# Hymer Add on's............



## badger (May 9, 2005)

We are considering buying an older Hymer (1993/4) It has been a long road to try and persuade SWMO that that's what will suit us best.

Main problems are that It has to be RHD with a passenger door.....(she has a phobia about not having a door) also the fact that there are usually no grill or oven in these vans. I have seen some that have them and they look as though they are an add on. So can any one confirm this and if so roughly how much of a job is it to fit one?


.....er....perhaps I should have put this in the Hymer section......Doh...  .


----------



## coppo (May 27, 2009)

Hi
We had one(smev) fitted 2 years ago to our hymer as an afterfit, cost £600 which is expensive, but the workmsnship is terrific and you cant tell its not factory fit, we use it loads. Hambilton engineering did the work.

PaulnCaz.


----------



## JockandRita (Jun 1, 2005)

badger said:


> We are considering buying an older Hymer (1993/4) It has been a long road to try and persuade SWMO that that's what will suit us best.
> 
> Main problems are that It has to be RHD with a passenger door.....(she has a phobia about not having a door) also the fact that there are usually no grill or oven in these vans. I have seen some that have them and they look as though they are an add on. So can any one confirm this and if so roughly how much of a job is it to fit one?
> 
> .....er....perhaps I should have put this in the Hymer section......Doh...  .


Sorry Badger,

I know that this won't be much help, but ours was an import by British buyers, and was fitted with a Smev oven and a 3 x burner hob. The ovens are quite small, and are easily available.

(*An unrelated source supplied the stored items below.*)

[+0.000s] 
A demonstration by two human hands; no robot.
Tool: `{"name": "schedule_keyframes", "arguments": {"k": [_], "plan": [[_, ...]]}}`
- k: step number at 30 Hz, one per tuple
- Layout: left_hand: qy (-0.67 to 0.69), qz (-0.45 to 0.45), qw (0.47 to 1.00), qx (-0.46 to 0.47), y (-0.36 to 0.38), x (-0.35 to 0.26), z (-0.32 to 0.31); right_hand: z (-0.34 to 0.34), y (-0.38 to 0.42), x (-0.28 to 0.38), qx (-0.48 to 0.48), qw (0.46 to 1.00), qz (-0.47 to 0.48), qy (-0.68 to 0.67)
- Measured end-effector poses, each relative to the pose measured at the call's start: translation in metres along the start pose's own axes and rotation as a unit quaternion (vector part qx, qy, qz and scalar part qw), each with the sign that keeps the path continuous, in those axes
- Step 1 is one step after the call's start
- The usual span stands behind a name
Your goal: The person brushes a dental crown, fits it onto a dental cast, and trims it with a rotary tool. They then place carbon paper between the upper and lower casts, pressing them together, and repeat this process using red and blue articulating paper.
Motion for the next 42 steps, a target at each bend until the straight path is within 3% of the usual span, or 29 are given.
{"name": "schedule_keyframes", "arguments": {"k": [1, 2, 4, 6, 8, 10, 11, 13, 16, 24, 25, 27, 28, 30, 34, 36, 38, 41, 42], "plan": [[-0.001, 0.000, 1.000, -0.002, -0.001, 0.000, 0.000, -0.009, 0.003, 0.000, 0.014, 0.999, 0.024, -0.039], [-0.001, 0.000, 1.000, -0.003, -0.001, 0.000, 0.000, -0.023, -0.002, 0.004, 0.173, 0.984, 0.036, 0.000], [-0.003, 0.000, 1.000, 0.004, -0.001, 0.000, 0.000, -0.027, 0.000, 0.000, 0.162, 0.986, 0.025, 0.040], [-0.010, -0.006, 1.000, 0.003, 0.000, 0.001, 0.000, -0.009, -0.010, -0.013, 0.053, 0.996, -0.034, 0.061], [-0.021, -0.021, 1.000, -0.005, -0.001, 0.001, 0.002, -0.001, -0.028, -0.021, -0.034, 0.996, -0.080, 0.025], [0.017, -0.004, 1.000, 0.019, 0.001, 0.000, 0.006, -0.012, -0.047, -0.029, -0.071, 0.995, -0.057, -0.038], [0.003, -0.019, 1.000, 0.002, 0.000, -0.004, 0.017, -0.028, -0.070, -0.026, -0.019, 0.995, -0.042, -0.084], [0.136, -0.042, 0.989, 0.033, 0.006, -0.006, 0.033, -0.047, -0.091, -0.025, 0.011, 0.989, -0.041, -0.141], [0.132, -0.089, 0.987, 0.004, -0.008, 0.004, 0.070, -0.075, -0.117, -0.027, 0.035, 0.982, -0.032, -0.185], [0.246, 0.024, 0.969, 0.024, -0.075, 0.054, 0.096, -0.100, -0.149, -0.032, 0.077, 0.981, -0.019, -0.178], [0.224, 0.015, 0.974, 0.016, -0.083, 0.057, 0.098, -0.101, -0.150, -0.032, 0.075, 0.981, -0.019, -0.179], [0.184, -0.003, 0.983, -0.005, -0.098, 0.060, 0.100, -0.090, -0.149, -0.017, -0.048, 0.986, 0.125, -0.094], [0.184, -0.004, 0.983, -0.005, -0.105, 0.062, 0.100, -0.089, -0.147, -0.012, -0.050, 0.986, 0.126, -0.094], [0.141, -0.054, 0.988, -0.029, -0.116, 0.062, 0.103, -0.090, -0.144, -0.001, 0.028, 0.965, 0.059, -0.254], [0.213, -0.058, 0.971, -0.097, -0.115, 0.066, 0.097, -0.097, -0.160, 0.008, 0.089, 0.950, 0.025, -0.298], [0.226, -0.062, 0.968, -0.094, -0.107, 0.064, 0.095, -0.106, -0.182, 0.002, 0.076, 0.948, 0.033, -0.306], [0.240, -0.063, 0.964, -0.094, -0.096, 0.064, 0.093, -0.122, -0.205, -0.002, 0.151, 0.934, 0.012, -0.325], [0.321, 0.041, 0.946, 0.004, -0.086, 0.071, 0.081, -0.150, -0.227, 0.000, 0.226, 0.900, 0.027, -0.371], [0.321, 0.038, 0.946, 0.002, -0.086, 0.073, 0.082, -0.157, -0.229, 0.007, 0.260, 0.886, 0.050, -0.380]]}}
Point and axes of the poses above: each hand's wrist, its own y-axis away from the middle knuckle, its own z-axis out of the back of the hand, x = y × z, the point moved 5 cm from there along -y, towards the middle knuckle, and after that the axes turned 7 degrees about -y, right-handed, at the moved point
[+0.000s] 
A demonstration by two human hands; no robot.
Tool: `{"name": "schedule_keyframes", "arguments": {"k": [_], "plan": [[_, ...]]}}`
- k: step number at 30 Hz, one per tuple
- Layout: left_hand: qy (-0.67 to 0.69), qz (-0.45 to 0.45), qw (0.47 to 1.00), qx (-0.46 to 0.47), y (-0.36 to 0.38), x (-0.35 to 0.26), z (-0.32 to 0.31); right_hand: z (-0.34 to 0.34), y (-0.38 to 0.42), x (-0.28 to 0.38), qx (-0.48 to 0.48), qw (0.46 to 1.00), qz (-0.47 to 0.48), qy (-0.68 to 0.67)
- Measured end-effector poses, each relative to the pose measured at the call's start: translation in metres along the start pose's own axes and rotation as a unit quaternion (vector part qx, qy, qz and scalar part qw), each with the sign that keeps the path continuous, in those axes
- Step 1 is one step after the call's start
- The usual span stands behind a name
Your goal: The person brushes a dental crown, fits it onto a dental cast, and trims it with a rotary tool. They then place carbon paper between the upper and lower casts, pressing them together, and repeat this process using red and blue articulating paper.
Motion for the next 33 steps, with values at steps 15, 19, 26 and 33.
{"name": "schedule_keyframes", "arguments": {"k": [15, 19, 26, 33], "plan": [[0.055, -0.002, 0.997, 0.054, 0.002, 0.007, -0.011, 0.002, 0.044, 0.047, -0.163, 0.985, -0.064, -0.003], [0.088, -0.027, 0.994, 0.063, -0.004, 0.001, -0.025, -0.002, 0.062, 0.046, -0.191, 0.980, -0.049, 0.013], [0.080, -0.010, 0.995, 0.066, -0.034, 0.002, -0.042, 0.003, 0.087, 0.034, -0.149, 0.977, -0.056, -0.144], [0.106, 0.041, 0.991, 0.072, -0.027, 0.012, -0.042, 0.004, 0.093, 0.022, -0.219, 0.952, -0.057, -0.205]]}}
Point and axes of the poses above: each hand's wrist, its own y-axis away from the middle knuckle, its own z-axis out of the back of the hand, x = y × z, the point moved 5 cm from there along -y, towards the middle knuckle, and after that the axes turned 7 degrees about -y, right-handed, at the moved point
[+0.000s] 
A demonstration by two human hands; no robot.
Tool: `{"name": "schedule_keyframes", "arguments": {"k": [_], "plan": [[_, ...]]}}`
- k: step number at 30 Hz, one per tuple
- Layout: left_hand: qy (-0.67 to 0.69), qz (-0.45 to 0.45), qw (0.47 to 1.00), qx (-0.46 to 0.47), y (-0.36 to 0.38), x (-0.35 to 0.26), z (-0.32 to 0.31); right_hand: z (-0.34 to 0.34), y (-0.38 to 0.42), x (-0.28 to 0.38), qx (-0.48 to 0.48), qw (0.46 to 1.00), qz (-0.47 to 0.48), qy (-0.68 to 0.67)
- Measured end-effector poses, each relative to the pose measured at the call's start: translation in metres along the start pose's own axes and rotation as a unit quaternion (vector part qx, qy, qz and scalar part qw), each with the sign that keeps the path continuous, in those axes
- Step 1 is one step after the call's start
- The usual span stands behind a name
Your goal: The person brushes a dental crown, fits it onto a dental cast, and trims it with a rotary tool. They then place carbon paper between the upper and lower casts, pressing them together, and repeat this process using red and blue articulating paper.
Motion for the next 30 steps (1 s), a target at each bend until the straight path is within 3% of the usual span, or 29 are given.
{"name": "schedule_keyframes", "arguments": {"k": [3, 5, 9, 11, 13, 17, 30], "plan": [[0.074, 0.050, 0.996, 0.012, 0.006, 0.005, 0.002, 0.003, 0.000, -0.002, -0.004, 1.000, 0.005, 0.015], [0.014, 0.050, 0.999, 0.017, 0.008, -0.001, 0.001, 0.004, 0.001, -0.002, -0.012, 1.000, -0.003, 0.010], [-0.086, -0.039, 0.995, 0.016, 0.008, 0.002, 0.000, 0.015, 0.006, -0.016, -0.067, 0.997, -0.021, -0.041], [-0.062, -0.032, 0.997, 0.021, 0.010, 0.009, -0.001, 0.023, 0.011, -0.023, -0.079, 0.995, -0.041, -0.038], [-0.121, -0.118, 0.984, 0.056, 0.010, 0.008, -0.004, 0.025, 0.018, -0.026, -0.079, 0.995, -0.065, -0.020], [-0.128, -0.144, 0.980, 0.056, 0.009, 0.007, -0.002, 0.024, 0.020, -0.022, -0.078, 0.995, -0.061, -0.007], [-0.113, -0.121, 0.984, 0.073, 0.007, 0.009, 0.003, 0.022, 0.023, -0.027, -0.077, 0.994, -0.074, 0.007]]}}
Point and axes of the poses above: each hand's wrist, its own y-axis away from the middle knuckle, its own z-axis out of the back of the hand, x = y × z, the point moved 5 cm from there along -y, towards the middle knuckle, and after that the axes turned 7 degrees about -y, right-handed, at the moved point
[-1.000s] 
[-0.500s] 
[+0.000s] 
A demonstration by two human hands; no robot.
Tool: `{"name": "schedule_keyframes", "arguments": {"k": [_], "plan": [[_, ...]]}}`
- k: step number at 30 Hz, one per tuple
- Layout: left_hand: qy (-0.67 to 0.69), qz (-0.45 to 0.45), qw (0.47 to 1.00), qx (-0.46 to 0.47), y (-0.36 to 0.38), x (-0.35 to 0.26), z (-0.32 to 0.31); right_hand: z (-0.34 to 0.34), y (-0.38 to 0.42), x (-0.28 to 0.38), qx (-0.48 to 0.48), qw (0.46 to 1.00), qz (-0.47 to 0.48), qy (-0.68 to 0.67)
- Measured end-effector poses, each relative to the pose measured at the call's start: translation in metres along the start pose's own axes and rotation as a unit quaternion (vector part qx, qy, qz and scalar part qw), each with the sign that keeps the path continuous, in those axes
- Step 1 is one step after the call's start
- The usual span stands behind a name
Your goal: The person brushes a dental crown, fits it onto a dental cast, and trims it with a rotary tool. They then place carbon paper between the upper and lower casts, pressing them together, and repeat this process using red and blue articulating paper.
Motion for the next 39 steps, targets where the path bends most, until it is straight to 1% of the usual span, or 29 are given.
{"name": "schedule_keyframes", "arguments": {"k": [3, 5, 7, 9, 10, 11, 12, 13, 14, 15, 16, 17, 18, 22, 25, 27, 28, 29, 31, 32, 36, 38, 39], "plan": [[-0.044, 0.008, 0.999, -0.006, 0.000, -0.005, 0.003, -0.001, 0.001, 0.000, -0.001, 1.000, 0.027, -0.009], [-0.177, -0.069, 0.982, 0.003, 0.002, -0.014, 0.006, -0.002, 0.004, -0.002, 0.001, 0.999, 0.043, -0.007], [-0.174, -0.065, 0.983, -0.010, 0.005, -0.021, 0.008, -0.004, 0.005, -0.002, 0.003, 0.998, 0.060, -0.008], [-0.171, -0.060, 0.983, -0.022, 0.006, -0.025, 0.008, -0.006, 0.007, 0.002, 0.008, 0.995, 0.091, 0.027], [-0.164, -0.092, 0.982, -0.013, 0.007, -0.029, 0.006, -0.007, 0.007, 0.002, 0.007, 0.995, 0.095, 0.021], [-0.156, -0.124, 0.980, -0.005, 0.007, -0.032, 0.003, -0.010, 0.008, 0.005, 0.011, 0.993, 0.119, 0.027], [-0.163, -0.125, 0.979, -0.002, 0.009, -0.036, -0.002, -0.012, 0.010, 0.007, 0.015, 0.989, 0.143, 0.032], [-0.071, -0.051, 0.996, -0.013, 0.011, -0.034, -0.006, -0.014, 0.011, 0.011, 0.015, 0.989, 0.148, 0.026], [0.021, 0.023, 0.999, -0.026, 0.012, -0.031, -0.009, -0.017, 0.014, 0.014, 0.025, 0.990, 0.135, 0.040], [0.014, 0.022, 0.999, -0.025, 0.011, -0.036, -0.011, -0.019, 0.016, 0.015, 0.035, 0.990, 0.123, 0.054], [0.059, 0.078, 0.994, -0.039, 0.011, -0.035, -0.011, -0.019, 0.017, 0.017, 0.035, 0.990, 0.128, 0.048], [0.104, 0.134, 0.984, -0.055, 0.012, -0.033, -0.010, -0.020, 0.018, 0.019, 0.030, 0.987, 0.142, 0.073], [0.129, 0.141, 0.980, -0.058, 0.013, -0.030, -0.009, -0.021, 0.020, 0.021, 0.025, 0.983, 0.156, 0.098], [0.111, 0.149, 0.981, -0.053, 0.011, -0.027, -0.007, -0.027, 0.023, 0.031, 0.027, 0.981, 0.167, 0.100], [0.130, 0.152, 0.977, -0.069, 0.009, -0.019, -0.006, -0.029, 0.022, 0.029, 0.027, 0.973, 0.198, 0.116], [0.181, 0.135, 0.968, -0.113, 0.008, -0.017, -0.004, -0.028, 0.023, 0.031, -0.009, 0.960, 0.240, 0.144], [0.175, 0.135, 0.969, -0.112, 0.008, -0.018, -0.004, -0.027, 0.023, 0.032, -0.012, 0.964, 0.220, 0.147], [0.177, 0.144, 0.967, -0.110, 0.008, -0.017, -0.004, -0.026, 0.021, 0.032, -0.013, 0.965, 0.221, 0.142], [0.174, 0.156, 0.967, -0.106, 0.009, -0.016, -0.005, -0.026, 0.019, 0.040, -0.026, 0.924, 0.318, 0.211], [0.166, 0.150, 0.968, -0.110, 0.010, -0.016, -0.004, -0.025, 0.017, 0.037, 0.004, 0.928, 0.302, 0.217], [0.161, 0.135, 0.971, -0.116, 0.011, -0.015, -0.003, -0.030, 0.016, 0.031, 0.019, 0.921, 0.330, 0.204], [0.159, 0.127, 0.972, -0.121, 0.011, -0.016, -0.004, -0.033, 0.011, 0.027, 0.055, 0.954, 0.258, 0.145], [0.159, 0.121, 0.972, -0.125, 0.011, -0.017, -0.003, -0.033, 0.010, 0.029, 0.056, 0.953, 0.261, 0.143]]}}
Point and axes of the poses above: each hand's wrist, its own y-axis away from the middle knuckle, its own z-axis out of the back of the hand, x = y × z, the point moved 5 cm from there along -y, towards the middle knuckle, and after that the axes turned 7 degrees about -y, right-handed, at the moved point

BTW, a double skillett makes a good oven, and does just about everything you would do in an oven, including a Sunday roast,.................and much cheaper to purchase too. :wink:

Jock.


----------



## time-traveller (Apr 23, 2007)

badger said:


> We are considering buying an older Hymer (1993/4) It has been a long road to try and persuade SWMO that that's what will suit us best.
> 
> Main problems are that It has to be RHD with a passenger door.....(she has a phobia about not having a door) also the fact that there are usually no grill or oven in these vans. I have seen some that have them and they look as though they are an add on. So can any one confirm this and if so roughly how much of a job is it to fit one?
> 
> .....er....perhaps I should have put this in the Hymer section......Doh...  .


Ovens were/are offered as an option on most Hymer models and, should they have been ordered with a new van, will have been factory fitted. Most models are designed and constructed so that an oven can be added later - the result being the same as if it had been factory fitted, provided the same make and model of oven is chosen, of course. Be aware that not all Hymer models can take an oven, however, as there is no space. Also, if you retrofit one, you will lose two of the drawers.

As far as I remember the stainless steel ovens are rather expensive - around £650 I think - I just forget the make but I'm sure someone will come along and remind me. They are freely available and there will be no problem in getting hold of one - they are commonly fitted to boats, too.


----------



## time-traveller (Apr 23, 2007)

Smev ! That's the name I couldn't remember !


----------



## badger (May 9, 2005)

OK..........smev oven/grills....just googled and found some at discount prices.....so she won't be able to use that as an excuse.

RHD with passenger door is a little harder....we have found then at a price we could manage but.....we're not quite ready yet...another few months (then we won't see any I bet)
We have to have min 4 berth, rear belted seats, and front lounge with end kitchen, the loung has to be either L shaped (for the belted seats) or settee and dinette...........Picky aint she.......I am looking forward to the search as I have measured my van and with the back box it's 20'so one of these little beauties with fit quite nicely at 19/20' Roll on spring.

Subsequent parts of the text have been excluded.